Hoy más que nunca, requerimos voces que nos inviten a enfrentar la complejidad de nuestra existencia en lugar de evitarla. Urge un resurgimiento de la razón, una rebelión contra la nebulosa de la ignorancia. Recordemos que las sociedades que desprecian el pensamiento crítico y la razón son sociedades encadenadas, propensas a perder su rumbo y a repetir su historia de errores. El diagnóstico es contundente: el peligro más grande para nuestra civilización es el desvío del pensamiento y la razón, pues en esa sombra reside la semilla de nuestra propia aniquilación.

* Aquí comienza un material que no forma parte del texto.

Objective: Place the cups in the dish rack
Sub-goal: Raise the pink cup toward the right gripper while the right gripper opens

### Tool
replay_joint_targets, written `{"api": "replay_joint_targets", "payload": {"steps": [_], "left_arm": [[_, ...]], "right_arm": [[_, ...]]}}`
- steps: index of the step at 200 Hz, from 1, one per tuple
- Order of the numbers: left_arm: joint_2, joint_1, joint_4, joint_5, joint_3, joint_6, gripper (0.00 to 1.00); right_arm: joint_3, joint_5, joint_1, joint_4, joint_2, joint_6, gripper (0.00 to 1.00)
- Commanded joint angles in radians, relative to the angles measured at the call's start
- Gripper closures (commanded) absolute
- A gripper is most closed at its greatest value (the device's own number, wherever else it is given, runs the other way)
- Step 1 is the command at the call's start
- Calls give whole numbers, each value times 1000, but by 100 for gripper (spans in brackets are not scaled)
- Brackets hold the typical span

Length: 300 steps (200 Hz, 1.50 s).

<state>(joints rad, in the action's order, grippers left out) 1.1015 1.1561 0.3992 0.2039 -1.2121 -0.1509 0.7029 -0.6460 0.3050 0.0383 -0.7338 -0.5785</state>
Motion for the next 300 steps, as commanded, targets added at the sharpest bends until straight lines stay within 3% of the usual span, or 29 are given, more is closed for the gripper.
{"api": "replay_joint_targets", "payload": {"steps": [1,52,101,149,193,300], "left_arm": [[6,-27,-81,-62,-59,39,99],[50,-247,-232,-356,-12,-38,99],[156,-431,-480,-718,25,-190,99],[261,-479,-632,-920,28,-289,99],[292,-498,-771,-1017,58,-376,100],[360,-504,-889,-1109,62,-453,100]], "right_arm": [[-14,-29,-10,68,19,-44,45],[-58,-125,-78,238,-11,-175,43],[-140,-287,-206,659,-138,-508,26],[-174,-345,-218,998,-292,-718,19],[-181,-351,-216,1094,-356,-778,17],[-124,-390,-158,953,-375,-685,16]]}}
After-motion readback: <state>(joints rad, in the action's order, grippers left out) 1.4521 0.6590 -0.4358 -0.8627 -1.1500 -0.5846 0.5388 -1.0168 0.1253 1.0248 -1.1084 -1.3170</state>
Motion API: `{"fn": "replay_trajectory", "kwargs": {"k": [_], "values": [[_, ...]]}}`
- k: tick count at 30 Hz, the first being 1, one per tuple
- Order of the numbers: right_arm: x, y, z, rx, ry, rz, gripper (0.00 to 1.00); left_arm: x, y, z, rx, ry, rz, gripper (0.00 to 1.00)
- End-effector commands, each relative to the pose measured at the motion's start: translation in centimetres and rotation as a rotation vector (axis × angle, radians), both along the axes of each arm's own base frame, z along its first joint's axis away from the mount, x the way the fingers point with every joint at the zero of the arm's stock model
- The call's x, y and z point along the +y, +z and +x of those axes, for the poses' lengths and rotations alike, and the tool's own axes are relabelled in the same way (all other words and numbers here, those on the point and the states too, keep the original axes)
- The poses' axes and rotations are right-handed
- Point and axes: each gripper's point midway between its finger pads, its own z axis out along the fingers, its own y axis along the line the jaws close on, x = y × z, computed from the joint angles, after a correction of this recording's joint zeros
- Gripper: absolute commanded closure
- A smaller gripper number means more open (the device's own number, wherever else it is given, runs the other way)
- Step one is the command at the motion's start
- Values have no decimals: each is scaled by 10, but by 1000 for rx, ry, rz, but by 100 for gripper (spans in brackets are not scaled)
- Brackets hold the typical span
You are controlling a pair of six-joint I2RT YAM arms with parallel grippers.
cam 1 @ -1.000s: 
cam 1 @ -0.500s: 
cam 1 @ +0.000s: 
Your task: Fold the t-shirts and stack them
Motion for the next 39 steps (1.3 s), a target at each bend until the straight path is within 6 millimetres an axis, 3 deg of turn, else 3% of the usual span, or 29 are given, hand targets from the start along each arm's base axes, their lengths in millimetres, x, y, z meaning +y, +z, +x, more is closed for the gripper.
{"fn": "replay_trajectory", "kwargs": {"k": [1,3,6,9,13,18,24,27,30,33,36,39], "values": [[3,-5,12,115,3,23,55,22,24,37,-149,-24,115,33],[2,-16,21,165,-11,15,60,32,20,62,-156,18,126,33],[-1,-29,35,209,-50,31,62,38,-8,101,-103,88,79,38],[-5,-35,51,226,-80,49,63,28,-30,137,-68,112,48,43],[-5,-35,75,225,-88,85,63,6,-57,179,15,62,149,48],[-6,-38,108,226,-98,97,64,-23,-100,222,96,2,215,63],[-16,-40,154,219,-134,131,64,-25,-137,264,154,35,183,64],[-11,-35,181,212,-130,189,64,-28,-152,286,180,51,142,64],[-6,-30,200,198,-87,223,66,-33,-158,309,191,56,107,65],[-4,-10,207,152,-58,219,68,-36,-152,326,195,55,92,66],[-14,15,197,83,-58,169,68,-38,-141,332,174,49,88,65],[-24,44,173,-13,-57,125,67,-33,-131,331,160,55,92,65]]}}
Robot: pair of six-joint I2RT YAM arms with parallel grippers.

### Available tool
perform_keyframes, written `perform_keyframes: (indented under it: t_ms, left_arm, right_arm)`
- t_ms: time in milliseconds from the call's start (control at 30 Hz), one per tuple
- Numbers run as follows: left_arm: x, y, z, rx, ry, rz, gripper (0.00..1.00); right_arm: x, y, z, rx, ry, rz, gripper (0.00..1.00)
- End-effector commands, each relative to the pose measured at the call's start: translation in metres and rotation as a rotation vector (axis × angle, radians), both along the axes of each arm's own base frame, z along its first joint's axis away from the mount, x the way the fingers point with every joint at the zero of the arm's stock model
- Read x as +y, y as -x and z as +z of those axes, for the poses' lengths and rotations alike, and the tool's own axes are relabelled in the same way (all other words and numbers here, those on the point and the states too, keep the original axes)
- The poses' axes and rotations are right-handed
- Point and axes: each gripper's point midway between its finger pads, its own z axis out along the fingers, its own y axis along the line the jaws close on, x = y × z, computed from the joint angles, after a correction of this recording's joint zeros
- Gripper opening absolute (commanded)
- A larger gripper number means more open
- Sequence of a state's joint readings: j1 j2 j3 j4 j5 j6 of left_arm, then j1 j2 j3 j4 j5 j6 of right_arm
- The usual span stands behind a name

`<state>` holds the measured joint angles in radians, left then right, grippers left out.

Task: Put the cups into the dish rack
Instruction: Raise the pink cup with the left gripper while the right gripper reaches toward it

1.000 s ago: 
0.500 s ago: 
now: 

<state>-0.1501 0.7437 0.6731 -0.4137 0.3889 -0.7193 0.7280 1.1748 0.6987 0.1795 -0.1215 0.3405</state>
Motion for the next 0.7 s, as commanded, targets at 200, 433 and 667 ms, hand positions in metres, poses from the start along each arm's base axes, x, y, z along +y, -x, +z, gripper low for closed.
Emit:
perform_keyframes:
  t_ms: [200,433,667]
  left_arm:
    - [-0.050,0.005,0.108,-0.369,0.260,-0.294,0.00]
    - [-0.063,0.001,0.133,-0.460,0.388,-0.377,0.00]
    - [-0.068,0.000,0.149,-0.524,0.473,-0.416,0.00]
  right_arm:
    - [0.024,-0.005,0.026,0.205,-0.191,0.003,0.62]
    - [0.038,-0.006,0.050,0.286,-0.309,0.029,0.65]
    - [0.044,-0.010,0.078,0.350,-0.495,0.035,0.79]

¿Y a qué obedece toda esta decadencia generalizada que nos rodea? En busca de respuestas, salió Freud al rescate. Sobre la base del pensamiento freudiano, es interesante considerar cómo la psique humana se ve atrapada entre la búsqueda del conocimiento y la defensa de los instintos primarios. Freud destacó la lucha entre el ello, el yo y el superyó, donde el ello representa nuestros deseos más básicos y el superyó actúa como la voz de la moralidad y la razón. En la contemporaneidad que nos tocó en suerte, la irrupción de la mediocridad y el pensamiento mágico pueden interpretarse como una manifestación del ello, que seduce a las masas con promesas de satisfacción instantánea y respuestas simples.
Esta seducción hacia la ignorancia puede ser vista como un mecanismo de defensa: ante la complejidad del mundo actual, los individuos prefieren refugiarse en la comodidad de creencias infundadas que les permiten evitar el dolor que conlleva el desafío del pensamiento crítico. Freud, al abordar la neurosis, subrayó la importancia de confrontar las realidades internas y externas para alcanzar la salud mental. Así, la mediocridad en nuestra sociedad refleja una resistencia a enfrentar las dificultades inherentes al conocimiento, una evasión que, si no se aborda, puede llevarnos a una catástrofe intelectual y social. La superación del miedo a la complejidad debe ser, por tanto, un esfuerzo colectivo si deseamos navegar hacia un futuro más iluminado.
Sin embargo, incluso en medio de este panorama sombrío, se plantea una reflexión crucial en torno a nuestra relación con el conocimiento y la ignorancia. Tal vez en la búsqueda de la nueva sabiduría, debamos considerar que el arte de ignorar no radica en desestimar todo conocimiento, sino en aprender a ignorar las distracciones que nos alejan del pensamiento crítico. Esto implica filtrar lo superfluo e identificar que, en un mundo inundado de ruido, saber qué ignorar puede ser tan valioso como saber qué aprender. Así, la verdadera sabiduría podría radicar en discernir entre la carga de información y el valor del conocimiento genuino, y en abrazar la complejidad de nuestro entorno como un camino hacia una comprensión más profunda de nosotros mismos y del mundo que nos rodea.